Verder betogen de auteurs of het mogelijk is om de foetus te verdoven zodat deze geen pijn voelt. Sommigen geloven dat anoxie zelf als een verdovingsmiddel werkt, maar dit is niet het geval. Bovendien zijn pasgeboren zoogdieren erg slecht in het opnemen van medicijnen. En de aanwezigheid van deze medicijnen zelf in het serum is ongewenst. Een elektrische schok is ook niet geschikt, omdat dit tot een hartstilstand leidt. De auteurs geloven dat het mogelijk is dat de bout, op de juiste manier in de hersenen gedreven, tot hersendood van de foetus leidt.

Sommige fabrikanten beweren dat ze de foetus doden voordat ze het bloed eruit halen. Maar dit is niet waar, aangezien het bloed onmiddellijk na de dood stolt, en om het te extraheren, moet de foetus in leven zijn.

De auteurs concluderen dat de verzamelprocedure voor foetaal runderserum inhumaan is.

35. Voordelen en risico's van dierlijk serum dat wordt gebruikt bij de productie van celculturen. (Wessman, 1999, Dev Biol Stand)

20-50% van foetaal runderserum is geïnfecteerd met runderdiarreevirus en andere virussen.

We hebben het alleen over virussen die de wetenschap kent en die slechts een onbeduidend deel uitmaken van alle bestaande virussen.

36. Foetaal runderserum-RNA interfereert met het van celcultuur afgeleide extracellulaire RNA. (Wei, 2016, Natuur)

Foetaal runderserum bevat extracellulair RNA dat niet van serum kan worden gescheiden. Dit RNA interageert met het RNA van menselijke cellen, waarin virussen voor vaccins worden gekweekt.

37. Bewijs van pestivirus-RNA in humane virusvaccins. (Harasawa, 1994, J Clin Microbiol)

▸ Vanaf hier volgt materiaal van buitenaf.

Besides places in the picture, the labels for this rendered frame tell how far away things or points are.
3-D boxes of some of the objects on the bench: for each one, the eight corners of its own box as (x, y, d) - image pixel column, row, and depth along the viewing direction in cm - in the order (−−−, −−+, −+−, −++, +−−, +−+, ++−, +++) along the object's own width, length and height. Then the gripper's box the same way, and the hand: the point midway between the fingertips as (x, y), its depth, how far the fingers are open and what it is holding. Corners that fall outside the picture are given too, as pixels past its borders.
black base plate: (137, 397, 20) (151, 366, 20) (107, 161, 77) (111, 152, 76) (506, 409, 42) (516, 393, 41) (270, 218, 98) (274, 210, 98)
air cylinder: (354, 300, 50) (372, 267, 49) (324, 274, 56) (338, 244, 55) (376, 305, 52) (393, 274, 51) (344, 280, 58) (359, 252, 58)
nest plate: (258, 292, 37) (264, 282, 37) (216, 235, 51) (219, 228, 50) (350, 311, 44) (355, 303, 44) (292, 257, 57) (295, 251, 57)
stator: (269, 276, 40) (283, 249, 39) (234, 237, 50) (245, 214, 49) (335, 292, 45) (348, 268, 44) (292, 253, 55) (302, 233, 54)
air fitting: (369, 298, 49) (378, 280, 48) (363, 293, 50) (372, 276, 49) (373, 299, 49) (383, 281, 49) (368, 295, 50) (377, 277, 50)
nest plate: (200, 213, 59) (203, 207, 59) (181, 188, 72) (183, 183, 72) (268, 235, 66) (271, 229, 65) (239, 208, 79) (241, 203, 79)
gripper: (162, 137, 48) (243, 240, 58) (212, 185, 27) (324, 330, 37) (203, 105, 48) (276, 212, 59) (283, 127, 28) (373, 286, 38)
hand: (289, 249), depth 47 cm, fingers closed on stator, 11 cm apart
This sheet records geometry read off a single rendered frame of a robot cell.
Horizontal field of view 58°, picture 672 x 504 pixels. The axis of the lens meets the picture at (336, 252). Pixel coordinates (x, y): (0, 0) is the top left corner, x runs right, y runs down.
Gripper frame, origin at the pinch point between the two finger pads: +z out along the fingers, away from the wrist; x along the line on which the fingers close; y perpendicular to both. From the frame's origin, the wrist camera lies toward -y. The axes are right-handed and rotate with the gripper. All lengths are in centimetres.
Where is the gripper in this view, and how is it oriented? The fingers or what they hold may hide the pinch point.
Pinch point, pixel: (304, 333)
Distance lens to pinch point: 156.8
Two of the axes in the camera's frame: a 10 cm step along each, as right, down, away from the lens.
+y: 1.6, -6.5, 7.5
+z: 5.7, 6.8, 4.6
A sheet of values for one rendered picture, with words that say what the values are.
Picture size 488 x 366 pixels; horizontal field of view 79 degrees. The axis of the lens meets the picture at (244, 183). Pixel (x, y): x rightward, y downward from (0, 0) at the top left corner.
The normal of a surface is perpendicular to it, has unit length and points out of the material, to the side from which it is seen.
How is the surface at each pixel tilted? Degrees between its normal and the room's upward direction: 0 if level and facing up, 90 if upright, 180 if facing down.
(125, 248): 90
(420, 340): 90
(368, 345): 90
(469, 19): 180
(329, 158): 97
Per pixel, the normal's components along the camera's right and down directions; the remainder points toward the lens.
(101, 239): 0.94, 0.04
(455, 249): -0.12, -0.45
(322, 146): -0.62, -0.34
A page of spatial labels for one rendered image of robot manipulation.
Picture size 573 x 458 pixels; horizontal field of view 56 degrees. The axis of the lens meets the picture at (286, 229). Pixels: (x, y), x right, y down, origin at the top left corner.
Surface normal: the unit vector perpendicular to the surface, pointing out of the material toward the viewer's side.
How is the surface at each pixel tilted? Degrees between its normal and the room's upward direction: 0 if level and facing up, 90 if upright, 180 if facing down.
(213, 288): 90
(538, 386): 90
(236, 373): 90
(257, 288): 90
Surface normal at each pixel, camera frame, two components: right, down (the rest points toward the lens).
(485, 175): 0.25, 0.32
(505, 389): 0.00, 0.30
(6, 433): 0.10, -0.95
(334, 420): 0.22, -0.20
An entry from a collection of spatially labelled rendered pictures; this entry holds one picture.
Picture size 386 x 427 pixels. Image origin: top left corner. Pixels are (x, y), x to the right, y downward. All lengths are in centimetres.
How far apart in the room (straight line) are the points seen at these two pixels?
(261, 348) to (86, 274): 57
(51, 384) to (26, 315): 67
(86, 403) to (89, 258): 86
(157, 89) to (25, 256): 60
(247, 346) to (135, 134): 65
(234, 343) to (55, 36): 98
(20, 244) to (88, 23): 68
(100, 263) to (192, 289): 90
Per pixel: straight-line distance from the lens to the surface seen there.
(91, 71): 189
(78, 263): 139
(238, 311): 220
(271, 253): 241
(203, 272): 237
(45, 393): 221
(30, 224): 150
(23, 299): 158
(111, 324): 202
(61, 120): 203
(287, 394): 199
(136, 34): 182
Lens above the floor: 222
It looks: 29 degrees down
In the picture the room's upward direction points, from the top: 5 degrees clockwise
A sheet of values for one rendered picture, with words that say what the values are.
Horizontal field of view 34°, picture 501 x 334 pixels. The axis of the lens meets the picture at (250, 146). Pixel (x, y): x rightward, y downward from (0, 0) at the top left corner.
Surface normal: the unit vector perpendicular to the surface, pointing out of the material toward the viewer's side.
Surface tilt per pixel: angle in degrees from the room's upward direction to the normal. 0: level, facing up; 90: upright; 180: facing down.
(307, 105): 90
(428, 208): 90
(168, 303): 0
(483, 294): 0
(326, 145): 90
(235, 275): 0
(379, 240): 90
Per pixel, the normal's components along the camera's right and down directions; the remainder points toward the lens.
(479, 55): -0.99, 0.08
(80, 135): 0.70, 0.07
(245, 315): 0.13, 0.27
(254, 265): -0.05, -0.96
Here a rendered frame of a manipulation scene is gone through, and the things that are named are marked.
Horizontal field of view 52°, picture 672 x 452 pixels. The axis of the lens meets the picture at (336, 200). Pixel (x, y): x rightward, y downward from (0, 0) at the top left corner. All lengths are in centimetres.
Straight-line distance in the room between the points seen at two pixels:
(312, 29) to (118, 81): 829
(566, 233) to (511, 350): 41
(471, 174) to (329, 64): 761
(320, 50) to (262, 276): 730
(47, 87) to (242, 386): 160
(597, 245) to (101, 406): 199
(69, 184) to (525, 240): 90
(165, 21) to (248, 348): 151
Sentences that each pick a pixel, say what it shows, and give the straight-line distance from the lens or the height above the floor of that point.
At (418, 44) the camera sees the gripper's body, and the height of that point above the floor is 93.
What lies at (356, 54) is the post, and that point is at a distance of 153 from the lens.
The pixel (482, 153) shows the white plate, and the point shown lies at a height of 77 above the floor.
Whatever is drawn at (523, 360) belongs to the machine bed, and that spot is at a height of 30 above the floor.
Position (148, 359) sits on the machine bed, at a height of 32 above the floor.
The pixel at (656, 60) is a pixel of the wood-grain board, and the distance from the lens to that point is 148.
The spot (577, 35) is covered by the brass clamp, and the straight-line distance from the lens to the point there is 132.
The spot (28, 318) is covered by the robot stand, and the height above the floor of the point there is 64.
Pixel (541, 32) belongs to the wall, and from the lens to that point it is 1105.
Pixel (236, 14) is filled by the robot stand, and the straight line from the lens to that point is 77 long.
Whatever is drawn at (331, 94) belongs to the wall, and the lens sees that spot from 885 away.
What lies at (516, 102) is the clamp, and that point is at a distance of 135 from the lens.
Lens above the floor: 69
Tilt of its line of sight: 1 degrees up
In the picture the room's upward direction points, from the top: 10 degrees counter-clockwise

De auteurs analyseerden 5 levende vaccins en vonden in BMR-vaccins van twee verschillende fabrikanten, evenals in twee monovalente bof- en rubellavaccins, RNA van het runderdiarreevirus, dat er waarschijnlijk uit foetaal runderserum kwam.

Bij zuigelingen kan dit virus leiden tot gastro-enteritis en bij zwangere vrouwen tot de geboorte van kinderen met microcefalie.

38. Virale besmetting van foetaal runderserum en celculturen. (Nuttall, 1977, Natuur)

Dat foetaal runderserum besmet was met het runderdiarreevirus was al in 1977 bekend. Van dit virus is bekend dat het de placenta passeert en het kalfsembryo in de baarmoeder kan infecteren. 60% van de serummonsters in Australië was besmet met het virus. 8% van de boviene rhinotracheïtisvaccins was ook besmet.

Het virus is ook gevonden in runderniercellen, die worden gebruikt om vaccins tegen mazelen te maken.

39. In vitro remming van het bofvirus door retinoïden. (Soja, 2013, Virol J)

Vitamine A remt de vermenigvuldiging van het bofvirus in vitro.